__Exercise__
Could you set down exactly the lines of the data below, starting at the one that holds "holder. Present it as a bracketed, comma-separated list." and ending at the one that holds "Mark the striped hooded top with vest.", both included, and only those?

(Excerpts from a dataset)

━━━━━━━━

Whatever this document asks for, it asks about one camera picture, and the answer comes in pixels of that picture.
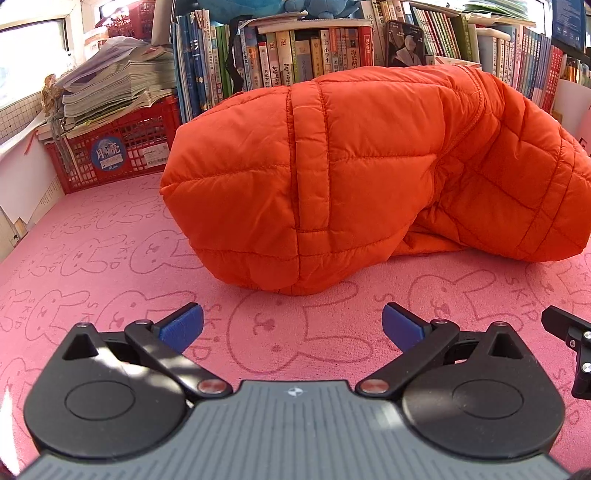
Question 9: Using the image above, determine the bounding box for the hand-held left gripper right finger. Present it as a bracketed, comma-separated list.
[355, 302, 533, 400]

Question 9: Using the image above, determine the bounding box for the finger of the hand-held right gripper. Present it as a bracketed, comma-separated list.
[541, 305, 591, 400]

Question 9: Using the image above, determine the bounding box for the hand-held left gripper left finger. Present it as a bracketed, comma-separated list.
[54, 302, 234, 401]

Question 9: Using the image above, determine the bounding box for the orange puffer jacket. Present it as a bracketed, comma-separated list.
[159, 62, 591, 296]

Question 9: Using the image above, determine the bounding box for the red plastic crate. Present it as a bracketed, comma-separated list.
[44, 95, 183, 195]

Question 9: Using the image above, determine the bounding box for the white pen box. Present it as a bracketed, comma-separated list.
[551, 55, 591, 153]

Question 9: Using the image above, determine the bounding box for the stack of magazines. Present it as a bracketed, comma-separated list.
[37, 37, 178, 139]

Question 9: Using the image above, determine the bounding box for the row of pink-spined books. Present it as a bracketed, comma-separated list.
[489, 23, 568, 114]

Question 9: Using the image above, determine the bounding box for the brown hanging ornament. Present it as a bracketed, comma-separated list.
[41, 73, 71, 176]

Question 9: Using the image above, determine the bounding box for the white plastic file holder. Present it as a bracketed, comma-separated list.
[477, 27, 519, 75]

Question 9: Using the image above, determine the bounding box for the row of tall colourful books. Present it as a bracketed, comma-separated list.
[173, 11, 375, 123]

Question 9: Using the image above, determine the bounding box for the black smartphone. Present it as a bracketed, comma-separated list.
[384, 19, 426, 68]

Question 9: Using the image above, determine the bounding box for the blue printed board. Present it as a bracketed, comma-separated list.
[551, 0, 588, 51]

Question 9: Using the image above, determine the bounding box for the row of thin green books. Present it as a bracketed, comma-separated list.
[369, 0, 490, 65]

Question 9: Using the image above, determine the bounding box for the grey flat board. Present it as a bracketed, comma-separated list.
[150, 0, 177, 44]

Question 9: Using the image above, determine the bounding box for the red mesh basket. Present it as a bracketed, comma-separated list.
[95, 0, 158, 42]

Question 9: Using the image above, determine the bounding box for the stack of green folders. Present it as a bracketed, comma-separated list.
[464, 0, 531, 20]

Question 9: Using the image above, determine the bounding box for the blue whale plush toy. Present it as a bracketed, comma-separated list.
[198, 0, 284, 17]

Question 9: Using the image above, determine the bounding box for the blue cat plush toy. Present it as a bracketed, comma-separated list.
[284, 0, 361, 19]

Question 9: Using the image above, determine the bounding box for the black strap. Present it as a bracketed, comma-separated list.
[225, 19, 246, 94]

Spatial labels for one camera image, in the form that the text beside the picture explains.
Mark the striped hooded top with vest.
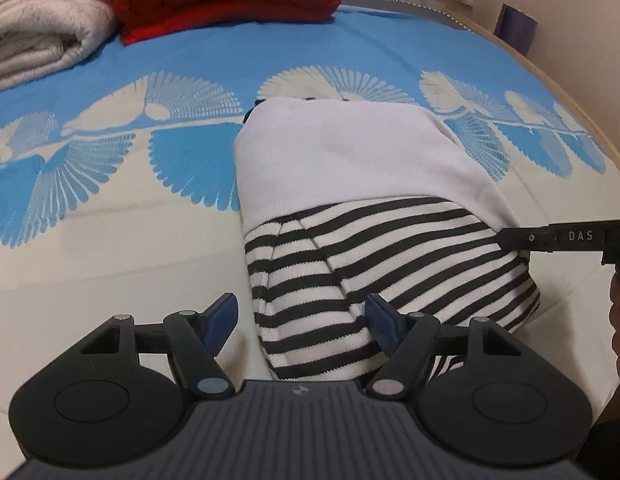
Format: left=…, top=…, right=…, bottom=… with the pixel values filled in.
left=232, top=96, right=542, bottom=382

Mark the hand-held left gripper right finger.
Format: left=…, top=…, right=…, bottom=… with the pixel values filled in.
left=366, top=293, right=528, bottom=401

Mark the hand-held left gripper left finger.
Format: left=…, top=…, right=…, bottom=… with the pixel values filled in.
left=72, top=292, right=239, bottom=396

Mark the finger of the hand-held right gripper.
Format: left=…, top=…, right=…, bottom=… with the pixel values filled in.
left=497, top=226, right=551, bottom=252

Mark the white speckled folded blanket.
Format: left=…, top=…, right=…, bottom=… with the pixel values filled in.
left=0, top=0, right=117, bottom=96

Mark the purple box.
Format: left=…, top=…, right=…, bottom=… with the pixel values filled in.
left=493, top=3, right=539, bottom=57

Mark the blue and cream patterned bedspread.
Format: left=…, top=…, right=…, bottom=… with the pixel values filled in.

━━━━━━━━

__Result of the task__
Question 9: Using the image above, determine the bounding box for the white plastic file holder. Present it as a bracketed, comma-separated list.
[477, 27, 519, 75]

Question 9: Using the image above, determine the bounding box for the row of tall colourful books. Present it as a bracketed, comma-separated list.
[173, 11, 375, 123]

Question 9: Using the image above, determine the bounding box for the black smartphone. Present it as a bracketed, comma-separated list.
[384, 19, 426, 68]

Question 9: Using the image above, determine the bounding box for the blue printed board. Present it as a bracketed, comma-separated list.
[551, 0, 588, 51]

Question 9: Using the image above, determine the bounding box for the row of thin green books. Present it as a bracketed, comma-separated list.
[369, 0, 490, 65]

Question 9: Using the image above, determine the bounding box for the grey flat board. Present it as a bracketed, comma-separated list.
[150, 0, 177, 44]

Question 9: Using the image above, determine the bounding box for the red mesh basket. Present it as a bracketed, comma-separated list.
[95, 0, 158, 42]

Question 9: Using the image above, determine the bounding box for the stack of green folders. Present it as a bracketed, comma-separated list.
[464, 0, 531, 20]

Question 9: Using the image above, determine the bounding box for the blue whale plush toy. Present it as a bracketed, comma-separated list.
[198, 0, 284, 17]

Question 9: Using the image above, determine the bounding box for the blue cat plush toy. Present it as a bracketed, comma-separated list.
[284, 0, 361, 19]

Question 9: Using the image above, determine the bounding box for the black strap. Present it as a bracketed, comma-separated list.
[225, 19, 246, 94]

Spatial labels for one camera image, in the form that the text beside the picture explains.
Mark the striped hooded top with vest.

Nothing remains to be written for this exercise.